Or so he had thought. But…

Shamed and furious after his father’s suicide, Richard had promised even then, barely into his teens, that he would clear the family’s name within the Body, though of course he had no realistic way of doing so. In fact, as he served out his final few years as an adolescent within the strict confines of Home and School for Orphaned Boys No. 381, he had fully expected to be barred from any service within the Body. It had therefore shocked him deeply to be summoned, the day before his graduation, by the Deacon in charge of the school, and informed that he had been selected for service within Body Security. After four years of training in data analysis and electronic communications, he had entered Body Security at the lowest possible point, as a data-mining drudge in the Sub-Deaconate of Planetary Communication Oversight.

To his own surprise, he had discovered he both enjoyed and excelled at the work. He had a knack for netting and landing important information swimming in the flood of data that passed through the Planetary Communication Oversight office every day. He’d quickly risen to the rank of junior analyst, then analyst, and within five years had become a second-level assistant to Archdeacon Samuel Cheveldeoff himself…

…and then he rose no further, and for three years watched as others with neither his talent nor his dedication leapfrogged over him into positions of greater and greater authority.
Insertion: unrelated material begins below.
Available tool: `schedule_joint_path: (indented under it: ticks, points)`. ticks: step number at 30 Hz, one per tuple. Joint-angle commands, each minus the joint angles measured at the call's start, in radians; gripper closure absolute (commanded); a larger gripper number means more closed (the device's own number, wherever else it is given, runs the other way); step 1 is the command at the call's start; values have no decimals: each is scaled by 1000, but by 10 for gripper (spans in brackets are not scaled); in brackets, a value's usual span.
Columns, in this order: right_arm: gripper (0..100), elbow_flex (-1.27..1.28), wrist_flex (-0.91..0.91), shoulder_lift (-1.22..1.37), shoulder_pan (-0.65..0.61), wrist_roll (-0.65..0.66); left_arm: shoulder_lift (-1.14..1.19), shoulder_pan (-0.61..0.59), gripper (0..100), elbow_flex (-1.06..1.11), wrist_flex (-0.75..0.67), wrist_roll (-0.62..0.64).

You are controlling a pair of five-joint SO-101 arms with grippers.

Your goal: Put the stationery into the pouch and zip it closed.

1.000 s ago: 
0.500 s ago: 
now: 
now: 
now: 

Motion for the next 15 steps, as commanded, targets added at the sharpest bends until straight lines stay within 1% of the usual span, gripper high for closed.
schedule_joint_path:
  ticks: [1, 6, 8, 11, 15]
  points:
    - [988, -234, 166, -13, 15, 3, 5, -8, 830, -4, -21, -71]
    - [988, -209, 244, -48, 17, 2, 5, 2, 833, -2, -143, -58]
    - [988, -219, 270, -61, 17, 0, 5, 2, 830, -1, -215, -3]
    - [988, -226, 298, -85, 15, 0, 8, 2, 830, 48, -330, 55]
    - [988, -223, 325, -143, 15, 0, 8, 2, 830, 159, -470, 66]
And then, late on Richard’s thirtieth birthday (which he celebrated by working late, as he celebrated most birthdays), Cheveldeoff summoned him to his office.

A summons from Cheveldeoff seldom meant good news, and something just a bit more solid than rumor strongly suggested that occasionally those whom Cheveldeoff summoned were never seen again. Heart in his mouth, Richard took the elevator down to Cheveldeoff’s deeply buried office. No one staffed the receptionist’s desk in the dark-red waiting area, and the double oak doors stood open, revealing Cheveldeoff at his desk.

Not for the first time, Richard thought Cheveldeoff looked like an artillery shell. He was bald, broad-shouldered, thick-necked, and surprisingly short when he stood up–which he didn’t, for Richard. Eyes like polished mahogany glinted beneath bushy eyebrows the color and texture of steel wool. “Come in,” Cheveldeoff said. “Sit down.”

Obscurely relieved he hadn’t been told to close the door, despite the emptiness of the antechamber outside, Richard followed Cheveldeoff’s orders, as did everyone with any sense. “I’m going to explain your predicament to you,” Cheveldeoff said, and did, directly, frankly, brutally: Richard, being “the grandson of a traitor and the son of embarrassment,” had advanced as far within the hierarchy as he ever would.

Unless…

“You have two options, as I see it,” Cheveldeoff said. “You can quit the Service of the Body and find an ordinary civilian job. As you are certainly aware, however, we will watch you closely for the rest of your life.

“Or, you can prove that you are to be trusted…that you are not tainted by the evil of your grandfather or the weakness of father. I’ll even tell you how you can do it.” He leaned forward, hard brown eyes locked on Richard’s. “Find the planet to which your grandfather dragged his misbegotten brood of malformed monstrosities. If they’re out there, we want them. And if we find them, and you helped us, well…then Bob’s your uncle, the sky’s the limit, you’re sitting in the catbird seat, you’re God’s favorite mortal.” He leaned back and smiled, or at least showed his teeth. “Hell, you might even get my job…after I retire, of course.”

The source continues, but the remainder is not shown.